● THE PROBLEM
Set out exactly, line by line, the stretch of data below that begins at the line containing "This document holds" and ends at the line containing "(571, 90): 90", with both ends kept.

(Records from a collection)
>>>>>
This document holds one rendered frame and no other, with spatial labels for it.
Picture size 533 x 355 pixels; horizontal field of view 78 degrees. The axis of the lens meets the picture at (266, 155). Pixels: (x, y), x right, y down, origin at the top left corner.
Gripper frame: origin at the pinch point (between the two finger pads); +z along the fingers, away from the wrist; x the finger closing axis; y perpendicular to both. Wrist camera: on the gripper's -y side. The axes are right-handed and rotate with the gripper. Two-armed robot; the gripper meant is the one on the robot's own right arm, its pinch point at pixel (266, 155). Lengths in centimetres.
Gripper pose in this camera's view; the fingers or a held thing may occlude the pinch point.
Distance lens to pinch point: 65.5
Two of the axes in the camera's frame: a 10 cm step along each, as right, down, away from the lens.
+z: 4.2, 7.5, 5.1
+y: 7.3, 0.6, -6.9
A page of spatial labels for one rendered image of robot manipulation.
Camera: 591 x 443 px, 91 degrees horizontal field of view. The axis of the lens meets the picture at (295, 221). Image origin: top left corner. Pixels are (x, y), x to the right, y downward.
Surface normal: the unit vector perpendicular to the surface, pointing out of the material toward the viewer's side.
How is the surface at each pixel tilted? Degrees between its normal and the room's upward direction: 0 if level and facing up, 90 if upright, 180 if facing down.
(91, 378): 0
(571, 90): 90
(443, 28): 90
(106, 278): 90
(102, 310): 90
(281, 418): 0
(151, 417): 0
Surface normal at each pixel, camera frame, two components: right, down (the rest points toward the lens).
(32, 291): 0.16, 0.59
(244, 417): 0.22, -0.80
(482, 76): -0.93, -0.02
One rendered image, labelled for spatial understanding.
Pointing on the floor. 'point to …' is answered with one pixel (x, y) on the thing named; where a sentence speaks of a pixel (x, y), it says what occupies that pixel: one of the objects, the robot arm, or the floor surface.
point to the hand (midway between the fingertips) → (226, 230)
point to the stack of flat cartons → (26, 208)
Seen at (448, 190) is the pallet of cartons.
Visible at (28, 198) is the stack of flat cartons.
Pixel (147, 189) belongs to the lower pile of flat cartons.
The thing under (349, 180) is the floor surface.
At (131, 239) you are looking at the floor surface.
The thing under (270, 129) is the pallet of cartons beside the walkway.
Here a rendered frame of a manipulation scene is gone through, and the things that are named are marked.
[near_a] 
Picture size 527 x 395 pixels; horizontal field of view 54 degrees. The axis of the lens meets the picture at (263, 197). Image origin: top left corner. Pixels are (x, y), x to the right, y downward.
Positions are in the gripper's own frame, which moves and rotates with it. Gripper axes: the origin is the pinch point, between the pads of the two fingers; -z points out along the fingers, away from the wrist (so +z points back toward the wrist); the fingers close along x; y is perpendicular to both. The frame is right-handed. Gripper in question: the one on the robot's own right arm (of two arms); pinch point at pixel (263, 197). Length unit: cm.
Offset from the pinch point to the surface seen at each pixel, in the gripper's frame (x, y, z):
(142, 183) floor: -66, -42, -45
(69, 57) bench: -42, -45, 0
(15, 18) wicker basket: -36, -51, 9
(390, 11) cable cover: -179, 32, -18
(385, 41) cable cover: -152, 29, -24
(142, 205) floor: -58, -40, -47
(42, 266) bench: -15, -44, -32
<<<<<
>>>>>
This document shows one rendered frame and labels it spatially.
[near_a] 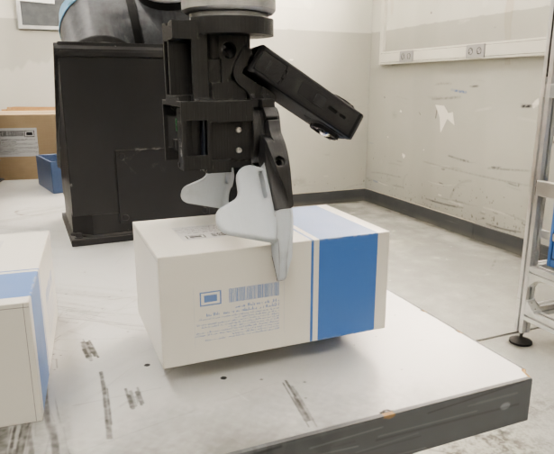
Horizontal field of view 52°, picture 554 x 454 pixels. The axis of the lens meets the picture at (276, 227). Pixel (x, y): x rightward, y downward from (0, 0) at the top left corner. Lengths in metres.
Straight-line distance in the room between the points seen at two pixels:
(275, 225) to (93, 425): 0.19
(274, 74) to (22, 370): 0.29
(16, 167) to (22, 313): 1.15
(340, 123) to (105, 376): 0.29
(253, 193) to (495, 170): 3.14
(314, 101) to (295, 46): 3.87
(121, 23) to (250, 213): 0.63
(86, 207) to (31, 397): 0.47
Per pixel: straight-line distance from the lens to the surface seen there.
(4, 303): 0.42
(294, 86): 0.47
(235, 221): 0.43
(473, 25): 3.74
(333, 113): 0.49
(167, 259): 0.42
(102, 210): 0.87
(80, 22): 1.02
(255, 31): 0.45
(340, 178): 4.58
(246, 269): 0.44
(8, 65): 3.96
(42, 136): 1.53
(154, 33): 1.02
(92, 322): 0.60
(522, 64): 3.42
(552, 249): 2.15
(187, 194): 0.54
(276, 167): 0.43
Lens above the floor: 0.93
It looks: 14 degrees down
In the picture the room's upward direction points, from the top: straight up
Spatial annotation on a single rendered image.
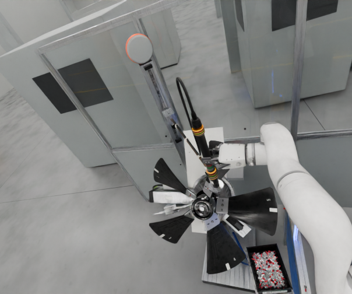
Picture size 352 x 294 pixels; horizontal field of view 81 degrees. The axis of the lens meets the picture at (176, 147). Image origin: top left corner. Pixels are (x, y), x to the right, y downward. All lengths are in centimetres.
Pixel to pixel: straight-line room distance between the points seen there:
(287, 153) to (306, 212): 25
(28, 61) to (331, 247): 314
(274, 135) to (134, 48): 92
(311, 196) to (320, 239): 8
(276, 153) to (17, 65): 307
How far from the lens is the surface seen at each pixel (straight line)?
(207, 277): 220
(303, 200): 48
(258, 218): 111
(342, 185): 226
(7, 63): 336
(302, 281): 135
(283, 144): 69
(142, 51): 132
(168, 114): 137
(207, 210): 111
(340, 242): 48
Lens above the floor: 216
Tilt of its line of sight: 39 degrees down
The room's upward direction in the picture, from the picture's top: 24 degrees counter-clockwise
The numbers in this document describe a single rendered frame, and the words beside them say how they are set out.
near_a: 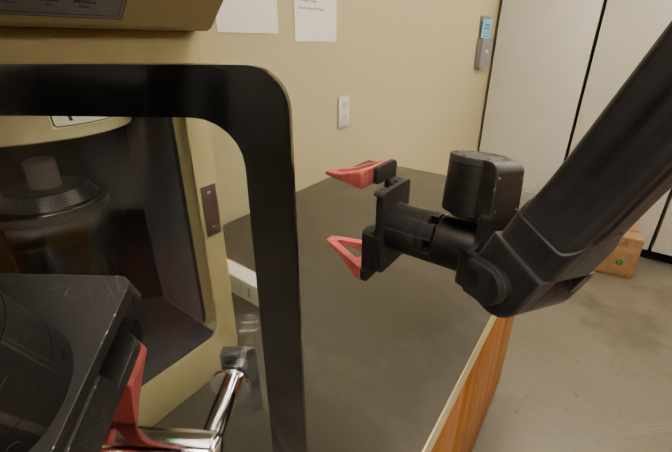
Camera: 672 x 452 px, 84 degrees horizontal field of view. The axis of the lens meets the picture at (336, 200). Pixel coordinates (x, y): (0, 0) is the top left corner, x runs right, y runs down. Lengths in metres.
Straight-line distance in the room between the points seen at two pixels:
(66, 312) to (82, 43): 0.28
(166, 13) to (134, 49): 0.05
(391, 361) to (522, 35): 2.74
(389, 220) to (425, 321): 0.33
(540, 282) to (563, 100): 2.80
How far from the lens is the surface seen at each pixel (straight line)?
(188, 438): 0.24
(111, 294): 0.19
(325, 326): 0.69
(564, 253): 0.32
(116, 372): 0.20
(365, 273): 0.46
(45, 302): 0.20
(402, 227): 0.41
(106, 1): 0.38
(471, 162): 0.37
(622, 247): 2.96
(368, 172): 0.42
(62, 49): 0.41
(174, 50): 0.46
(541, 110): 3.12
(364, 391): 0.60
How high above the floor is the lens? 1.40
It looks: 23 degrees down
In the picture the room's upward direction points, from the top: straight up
<<<<<
● ANSWER BELOW
This document holds one rendered frame and no other, with spatial labels for it.
Picture size 533 x 355 pixels; horizontal field of view 78 degrees. The axis of the lens meets the picture at (266, 155). Pixels: (x, y), x right, y down, origin at the top left corner.
Gripper frame: origin at the pinch point (between the two finger pads); +z along the fingers, away from the wrist; x the finger closing axis; y perpendicular to both. Wrist camera: on the gripper's -y side. The axes are right-handed and rotate with the gripper. Two-armed robot; the gripper meant is the one on the robot's own right arm, its pinch point at pixel (266, 155). Lengths in centimetres.
Gripper pose in this camera's view; the fingers or a held thing may occlude the pinch point.
Distance lens to pinch point: 65.5
Two of the axes in the camera's frame: a 10 cm step along each, as right, down, away from the lens.
+z: 4.2, 7.5, 5.1
+y: 7.3, 0.6, -6.9
A page of spatial labels for one rendered image of robot manipulation.
Camera: 591 x 443 px, 91 degrees horizontal field of view. The axis of the lens meets the picture at (295, 221). Image origin: top left corner. Pixels are (x, y), x to the right, y downward.
Surface normal: the unit vector perpendicular to the surface, pointing out of the material toward the viewer's side.
How is the surface at each pixel tilted? Degrees between its normal and the room's upward direction: 0 if level and facing up, 90 if upright, 180 if facing down.
(91, 378): 0
(571, 90): 90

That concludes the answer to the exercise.